Not all tables are append-only tables. Tables can also contain events that modify or delete existing rows. The changelog stream used by Flink SQL contains three additional event types to accommodate different ways that tables can be updated. Besides the regular Insertion event, Update Before and Update After are a pair of events that work together to update an earlier result. The Delete event has the effect you would expect, removing a record from the table.

Stream-table table duality for an updating table

Stream-table table duality for an updating table

This animation has the same starting point as the previous example that showed the append-only table. But this time, the user canceled an order, and the item in that order didn’t sell. As a result, the Bestsellers table is updated, rather than receiving another insert. The update starts with another order appended to the append-only/insert-only Orders table, which the changelog stream registers as an INSERT event.

Because the SQL statement does grouping, the result is an updating table instead of an append-only/insert-only table. In this example, the user cancels an order for 15 hats. To process the event with the 15-hat order cancellation, the query produces two update events:

  • The first is an UPDATE_BEFORE event that retracts the current result that showed 50 hats as the bestselling item.

  • The second is an UPDATE_AFTER event that replaces the old entry with a new one that shows 35 hats.
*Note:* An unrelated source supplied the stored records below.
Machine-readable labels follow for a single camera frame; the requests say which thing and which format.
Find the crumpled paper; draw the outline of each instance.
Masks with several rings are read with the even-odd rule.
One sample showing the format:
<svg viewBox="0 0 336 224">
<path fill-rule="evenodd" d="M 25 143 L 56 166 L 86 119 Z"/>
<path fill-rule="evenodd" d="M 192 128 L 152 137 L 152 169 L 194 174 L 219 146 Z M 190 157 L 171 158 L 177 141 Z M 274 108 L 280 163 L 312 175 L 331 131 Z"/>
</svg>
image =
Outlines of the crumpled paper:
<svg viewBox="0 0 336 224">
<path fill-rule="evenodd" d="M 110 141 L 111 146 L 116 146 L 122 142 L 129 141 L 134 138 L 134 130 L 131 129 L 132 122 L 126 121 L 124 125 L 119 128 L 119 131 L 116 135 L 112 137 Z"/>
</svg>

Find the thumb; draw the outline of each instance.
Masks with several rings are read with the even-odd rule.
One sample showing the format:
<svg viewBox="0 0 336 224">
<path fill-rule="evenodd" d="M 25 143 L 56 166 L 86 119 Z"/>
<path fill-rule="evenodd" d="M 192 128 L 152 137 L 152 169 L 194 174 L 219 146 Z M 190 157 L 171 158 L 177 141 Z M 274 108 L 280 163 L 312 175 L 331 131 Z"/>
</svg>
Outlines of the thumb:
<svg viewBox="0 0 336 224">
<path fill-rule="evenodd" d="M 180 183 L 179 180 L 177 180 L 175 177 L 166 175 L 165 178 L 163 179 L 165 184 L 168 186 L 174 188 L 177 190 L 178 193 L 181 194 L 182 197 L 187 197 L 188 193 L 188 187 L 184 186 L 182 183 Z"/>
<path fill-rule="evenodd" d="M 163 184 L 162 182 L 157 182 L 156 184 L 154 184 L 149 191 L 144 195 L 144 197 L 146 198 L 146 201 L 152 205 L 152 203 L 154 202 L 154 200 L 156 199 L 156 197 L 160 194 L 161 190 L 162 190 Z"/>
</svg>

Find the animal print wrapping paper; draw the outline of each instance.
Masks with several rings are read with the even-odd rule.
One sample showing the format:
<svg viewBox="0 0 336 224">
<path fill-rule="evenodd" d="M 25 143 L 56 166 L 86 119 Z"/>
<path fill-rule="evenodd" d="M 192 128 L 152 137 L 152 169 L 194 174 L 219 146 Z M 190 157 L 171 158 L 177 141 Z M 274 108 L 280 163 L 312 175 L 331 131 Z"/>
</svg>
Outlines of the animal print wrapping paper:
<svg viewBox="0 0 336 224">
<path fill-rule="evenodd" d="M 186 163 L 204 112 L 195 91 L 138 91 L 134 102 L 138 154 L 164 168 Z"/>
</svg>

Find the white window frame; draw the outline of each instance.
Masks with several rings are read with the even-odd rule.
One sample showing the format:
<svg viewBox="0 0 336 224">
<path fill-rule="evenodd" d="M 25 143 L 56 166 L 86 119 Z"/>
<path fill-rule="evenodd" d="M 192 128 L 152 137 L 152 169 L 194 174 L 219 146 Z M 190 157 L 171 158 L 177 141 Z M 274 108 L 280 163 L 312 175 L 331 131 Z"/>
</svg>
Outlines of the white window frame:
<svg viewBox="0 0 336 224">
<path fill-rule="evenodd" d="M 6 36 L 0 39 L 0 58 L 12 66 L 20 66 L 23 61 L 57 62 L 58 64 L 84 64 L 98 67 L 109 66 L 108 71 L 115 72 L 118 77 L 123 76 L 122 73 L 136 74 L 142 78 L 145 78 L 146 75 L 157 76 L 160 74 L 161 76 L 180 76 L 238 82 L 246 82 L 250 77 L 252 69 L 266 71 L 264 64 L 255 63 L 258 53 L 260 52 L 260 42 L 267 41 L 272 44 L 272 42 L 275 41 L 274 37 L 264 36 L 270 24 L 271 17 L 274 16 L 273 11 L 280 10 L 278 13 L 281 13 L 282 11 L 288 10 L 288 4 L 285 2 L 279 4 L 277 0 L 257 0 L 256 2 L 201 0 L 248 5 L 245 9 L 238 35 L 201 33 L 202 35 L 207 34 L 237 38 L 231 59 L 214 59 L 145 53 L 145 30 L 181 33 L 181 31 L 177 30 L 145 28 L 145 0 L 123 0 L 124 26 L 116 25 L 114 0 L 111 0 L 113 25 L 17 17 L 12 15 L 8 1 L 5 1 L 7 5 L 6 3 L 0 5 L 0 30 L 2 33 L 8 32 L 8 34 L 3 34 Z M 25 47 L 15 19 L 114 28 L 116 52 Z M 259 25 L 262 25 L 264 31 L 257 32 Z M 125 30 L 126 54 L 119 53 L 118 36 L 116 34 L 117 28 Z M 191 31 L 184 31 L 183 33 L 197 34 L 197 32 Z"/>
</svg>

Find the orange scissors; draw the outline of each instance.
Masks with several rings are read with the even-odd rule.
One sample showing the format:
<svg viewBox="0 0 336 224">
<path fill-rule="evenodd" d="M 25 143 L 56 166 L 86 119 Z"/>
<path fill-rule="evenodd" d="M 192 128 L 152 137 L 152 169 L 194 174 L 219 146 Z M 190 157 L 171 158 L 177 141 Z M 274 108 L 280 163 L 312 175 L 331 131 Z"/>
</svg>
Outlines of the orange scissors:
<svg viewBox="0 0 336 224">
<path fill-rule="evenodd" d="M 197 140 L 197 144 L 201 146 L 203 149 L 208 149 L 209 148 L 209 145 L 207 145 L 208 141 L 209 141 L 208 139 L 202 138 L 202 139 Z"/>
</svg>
Conceptually, Confluent Cloud for Apache Flink processes the UPDATE_BEFORE event first, which removes the old entry from the Bestsellers table. Then, the sink processes the UPDATE_AFTER event, which inserts the updated results.

The following figure visualizes the relationship of streams, dynamic tables, and continuous queries:

Relationship between streams, dynamic tables, and continuous queries
  1. Confluent Cloud for Apache Flink converts a stream into a dynamic table.

  2. Confluent Cloud for Apache Flink evaluates a continuous query on the dynamic table, yielding a new dynamic table.

  3. Confluent Cloud for Apache Flink converts the resulting dynamic table back into a stream.

Dynamic tables are a logical concept. The Flink SQL runtime materializes only the state strictly necessary to produce correct results for the specific query that runs. For example, the previous diagram shows a query that executes a simple filter. This requires no state, so the runtime materializes nothing.

Changelog entries

Flink provides four different types of changelog entries:

Short name

Long name

Semantics

+I

Insertion

Records only the insertions that occur.

-U

Update Before

Retracts a previously emitted result. Update Before is an update operation with the previous content of the updated row. This kind occurs together with Update After (+U) for modeling an update that must retract the previous row first. It is useful in cases of a non-idempotent update, which is an update of a row that is not uniquely identifiable by a key.

+U

Update After

Updates a previously emitted result. Update After is an update operation with new content for the updated row. This kind can occur together with Update Before (-U) for modeling an update that must retract the previous row first, or it can describe an idempotent update, which is an update of a row that is uniquely identifiable by a key.

-D

Delete

Deletes the last result.

The - character always indicates row removal.

If the downstream system supports upserting, you should use a primary key in Confluent Cloud for Apache Flink to avoid the need to use Update Before.

Depending on the combination of source, sink, and business logic applied, you can end up with the following types of changelog streams.

Changelog stream types

Stream category

Changelog entry types

Appending stream

Append stream

Contains only +I

Upserting streams

Update stream

+I, +U, -D (never contains -U but can contain +U and/or -D)

Retracting stream

Update stream

+I, +U, -U, -D (contains +I and can contain -U and/or -D)

  • All streams can have +I / inserts.

  • Both retract and upsert streams can have -D / deletes and +U / upserts (upsert afters).

  • Only retract streams can have -U.